EXERCISE DETAILS:
Return every line of the listing below, unchanged, from its first line to the line holding "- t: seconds", that line included.
___ DATA EXCERPTS
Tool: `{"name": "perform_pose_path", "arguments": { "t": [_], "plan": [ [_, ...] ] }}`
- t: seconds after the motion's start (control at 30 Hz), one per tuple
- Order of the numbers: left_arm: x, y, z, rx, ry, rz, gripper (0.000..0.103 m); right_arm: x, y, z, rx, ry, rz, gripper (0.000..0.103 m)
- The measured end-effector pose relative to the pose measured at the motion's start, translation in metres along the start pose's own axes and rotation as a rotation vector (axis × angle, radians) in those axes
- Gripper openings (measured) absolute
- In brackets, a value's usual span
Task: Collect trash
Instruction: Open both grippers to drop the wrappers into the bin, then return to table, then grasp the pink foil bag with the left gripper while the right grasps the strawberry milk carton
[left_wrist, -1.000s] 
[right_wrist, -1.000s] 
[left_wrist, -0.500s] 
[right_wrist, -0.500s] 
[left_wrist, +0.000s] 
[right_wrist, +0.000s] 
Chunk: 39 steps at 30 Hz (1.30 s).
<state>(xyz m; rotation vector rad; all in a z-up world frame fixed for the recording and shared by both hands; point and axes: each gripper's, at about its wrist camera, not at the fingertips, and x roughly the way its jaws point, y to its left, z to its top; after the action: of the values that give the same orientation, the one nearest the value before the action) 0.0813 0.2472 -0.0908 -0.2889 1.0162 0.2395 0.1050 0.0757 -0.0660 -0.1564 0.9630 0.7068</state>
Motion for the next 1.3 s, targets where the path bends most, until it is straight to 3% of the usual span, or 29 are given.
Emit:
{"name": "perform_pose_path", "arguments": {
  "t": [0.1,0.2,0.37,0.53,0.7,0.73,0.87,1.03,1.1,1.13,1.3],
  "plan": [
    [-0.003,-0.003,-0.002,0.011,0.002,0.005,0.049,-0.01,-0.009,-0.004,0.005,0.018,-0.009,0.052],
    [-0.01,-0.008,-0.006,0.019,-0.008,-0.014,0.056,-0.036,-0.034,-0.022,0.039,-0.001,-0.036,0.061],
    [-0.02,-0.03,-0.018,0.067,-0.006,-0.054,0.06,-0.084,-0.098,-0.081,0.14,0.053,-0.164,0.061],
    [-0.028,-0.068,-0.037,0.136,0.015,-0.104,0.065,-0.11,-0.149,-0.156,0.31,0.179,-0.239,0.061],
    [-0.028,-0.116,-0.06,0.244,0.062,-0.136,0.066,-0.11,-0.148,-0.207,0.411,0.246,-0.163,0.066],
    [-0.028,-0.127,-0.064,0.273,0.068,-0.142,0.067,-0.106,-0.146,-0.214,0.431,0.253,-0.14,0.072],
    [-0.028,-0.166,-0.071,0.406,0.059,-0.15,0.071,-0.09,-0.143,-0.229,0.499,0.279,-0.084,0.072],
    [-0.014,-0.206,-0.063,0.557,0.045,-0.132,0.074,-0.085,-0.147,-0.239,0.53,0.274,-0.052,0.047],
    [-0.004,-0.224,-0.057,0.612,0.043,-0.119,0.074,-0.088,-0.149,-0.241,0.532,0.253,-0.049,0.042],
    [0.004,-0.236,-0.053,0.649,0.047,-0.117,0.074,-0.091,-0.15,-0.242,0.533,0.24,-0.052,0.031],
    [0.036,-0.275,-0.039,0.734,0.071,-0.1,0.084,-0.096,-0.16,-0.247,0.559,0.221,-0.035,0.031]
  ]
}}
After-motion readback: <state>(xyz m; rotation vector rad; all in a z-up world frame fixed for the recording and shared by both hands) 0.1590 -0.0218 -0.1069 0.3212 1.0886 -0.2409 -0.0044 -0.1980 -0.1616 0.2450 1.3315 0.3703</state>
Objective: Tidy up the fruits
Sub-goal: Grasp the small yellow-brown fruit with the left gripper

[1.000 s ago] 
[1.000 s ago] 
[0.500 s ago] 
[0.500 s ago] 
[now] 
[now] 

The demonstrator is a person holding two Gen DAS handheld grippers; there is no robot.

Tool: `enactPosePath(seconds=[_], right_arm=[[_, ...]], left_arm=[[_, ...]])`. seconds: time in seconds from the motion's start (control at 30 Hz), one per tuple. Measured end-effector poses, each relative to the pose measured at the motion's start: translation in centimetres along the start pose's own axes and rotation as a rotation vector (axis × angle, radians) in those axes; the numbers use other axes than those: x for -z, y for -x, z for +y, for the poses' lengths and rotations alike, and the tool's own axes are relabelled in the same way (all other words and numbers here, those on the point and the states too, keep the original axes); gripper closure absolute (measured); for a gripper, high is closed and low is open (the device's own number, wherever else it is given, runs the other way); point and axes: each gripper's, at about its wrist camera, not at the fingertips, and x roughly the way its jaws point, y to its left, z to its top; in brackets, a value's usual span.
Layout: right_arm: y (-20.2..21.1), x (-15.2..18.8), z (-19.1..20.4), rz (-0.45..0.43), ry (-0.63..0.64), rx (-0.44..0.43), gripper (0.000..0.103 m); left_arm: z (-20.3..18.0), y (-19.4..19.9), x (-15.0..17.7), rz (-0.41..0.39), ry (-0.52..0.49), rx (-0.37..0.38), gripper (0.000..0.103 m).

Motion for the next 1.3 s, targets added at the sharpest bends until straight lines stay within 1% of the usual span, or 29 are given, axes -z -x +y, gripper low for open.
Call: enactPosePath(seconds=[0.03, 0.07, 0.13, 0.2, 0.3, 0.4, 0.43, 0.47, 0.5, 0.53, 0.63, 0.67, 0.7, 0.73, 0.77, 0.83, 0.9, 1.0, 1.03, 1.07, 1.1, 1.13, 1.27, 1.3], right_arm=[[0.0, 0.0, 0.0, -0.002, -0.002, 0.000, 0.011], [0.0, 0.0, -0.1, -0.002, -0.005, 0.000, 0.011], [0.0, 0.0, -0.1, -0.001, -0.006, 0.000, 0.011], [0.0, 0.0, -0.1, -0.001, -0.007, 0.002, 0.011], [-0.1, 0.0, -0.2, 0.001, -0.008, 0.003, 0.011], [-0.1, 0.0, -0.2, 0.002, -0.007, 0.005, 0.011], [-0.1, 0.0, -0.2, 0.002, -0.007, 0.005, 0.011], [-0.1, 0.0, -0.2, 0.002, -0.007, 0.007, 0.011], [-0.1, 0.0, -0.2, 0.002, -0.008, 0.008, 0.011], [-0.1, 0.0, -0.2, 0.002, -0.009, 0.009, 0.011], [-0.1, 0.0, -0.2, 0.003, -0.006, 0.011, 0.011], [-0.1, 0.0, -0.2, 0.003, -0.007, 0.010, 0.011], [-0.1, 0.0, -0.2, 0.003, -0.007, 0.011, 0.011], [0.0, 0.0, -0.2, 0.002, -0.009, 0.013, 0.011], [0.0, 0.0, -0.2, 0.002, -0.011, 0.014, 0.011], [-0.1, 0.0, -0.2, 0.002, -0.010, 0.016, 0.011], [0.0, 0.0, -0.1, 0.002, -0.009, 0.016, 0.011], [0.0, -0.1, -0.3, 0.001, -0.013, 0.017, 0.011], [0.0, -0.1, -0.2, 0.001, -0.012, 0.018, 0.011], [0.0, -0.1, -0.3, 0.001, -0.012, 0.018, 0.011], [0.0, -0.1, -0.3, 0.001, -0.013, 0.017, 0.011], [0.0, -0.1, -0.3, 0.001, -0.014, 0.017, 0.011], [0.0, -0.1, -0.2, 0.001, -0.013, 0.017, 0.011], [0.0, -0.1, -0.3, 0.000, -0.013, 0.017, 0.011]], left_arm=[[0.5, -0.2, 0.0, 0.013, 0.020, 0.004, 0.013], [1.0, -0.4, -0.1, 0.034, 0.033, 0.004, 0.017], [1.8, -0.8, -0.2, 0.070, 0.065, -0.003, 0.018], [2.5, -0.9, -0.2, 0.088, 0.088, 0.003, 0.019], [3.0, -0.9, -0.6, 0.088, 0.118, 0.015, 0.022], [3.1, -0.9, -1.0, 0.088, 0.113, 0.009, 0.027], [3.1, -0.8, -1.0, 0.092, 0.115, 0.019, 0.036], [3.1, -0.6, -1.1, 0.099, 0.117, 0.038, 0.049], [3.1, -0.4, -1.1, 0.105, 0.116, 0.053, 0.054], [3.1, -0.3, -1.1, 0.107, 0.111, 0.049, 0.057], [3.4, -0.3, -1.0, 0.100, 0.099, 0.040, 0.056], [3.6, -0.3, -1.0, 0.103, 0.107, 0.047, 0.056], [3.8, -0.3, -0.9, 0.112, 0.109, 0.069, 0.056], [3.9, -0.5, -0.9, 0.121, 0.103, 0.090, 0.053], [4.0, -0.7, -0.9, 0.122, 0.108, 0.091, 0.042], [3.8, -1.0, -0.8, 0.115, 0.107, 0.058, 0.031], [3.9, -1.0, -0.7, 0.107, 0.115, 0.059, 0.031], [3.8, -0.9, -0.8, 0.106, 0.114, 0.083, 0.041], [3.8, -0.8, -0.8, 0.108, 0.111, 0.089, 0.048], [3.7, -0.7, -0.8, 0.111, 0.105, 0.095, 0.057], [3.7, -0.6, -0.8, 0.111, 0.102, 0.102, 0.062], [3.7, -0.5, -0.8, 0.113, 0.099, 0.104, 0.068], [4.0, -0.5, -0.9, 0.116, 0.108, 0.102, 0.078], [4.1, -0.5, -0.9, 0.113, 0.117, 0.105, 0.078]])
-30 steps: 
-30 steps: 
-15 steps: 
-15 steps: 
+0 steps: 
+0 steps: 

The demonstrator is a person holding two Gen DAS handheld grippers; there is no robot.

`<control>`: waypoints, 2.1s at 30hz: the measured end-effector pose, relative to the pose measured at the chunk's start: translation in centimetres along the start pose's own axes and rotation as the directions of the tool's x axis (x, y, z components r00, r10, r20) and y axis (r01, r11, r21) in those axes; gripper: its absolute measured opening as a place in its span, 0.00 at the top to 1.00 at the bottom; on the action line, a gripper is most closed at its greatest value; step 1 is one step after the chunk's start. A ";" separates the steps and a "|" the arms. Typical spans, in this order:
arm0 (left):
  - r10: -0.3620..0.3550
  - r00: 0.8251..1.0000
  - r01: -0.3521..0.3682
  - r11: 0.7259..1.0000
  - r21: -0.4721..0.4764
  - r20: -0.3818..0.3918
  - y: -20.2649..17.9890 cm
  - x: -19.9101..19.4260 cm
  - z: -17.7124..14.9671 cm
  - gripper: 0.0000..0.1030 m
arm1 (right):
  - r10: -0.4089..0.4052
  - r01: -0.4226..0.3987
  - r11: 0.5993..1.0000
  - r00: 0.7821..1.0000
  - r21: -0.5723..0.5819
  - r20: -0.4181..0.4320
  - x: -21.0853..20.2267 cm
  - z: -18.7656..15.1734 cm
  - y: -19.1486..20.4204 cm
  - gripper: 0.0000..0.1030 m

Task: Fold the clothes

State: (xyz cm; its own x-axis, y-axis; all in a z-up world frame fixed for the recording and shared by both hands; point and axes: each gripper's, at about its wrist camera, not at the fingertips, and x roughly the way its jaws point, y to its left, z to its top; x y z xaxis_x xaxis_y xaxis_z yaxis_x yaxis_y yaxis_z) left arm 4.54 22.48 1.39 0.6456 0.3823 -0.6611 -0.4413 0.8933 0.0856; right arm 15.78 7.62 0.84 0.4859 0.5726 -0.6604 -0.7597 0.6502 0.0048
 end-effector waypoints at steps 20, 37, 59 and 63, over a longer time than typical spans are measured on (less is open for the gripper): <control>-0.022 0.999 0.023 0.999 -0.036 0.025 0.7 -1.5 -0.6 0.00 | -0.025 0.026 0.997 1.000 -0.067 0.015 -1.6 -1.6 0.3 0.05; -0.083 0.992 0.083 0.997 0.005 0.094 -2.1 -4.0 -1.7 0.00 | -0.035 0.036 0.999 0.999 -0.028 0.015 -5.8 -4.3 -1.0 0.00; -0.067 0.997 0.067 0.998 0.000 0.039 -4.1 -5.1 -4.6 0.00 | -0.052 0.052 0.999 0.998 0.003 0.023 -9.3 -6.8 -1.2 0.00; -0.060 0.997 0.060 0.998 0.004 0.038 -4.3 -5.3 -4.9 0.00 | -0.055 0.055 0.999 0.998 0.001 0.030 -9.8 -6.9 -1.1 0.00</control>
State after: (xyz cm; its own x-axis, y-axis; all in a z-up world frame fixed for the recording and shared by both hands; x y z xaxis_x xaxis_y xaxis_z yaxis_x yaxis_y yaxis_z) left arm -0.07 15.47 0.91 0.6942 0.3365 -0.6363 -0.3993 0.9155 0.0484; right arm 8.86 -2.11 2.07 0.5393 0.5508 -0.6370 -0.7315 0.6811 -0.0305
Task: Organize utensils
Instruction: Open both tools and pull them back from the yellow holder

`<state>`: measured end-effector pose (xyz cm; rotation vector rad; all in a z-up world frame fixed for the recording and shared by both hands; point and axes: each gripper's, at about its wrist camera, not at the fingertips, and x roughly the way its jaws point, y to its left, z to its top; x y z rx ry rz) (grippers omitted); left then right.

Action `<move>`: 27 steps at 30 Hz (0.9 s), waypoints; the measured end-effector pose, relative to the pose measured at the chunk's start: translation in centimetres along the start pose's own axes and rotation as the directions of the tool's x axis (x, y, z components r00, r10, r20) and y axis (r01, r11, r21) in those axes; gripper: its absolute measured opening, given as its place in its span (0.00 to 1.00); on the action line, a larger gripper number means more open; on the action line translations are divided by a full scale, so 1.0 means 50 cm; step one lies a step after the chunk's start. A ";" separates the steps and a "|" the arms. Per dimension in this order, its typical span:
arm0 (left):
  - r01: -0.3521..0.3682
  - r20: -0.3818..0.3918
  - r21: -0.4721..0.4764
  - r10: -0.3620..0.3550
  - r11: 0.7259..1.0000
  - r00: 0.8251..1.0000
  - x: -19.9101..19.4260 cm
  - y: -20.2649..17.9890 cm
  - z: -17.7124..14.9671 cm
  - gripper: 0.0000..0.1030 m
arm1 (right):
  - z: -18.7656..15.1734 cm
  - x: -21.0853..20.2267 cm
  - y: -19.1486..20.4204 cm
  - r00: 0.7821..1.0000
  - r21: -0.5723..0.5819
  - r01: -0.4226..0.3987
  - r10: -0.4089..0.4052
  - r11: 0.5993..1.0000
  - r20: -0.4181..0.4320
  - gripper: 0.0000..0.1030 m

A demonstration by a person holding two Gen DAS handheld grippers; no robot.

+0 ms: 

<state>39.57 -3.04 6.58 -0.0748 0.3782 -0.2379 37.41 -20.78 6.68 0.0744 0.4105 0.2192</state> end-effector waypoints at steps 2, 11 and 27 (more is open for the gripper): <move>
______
TASK SOLUTION:
Tool: `{"name": "perform_pose_path", "arguments": { "t": [_], "plan": [ [_, ...] ] }}`
- t: seconds after the motion's start (control at 30 Hz), one per tuple

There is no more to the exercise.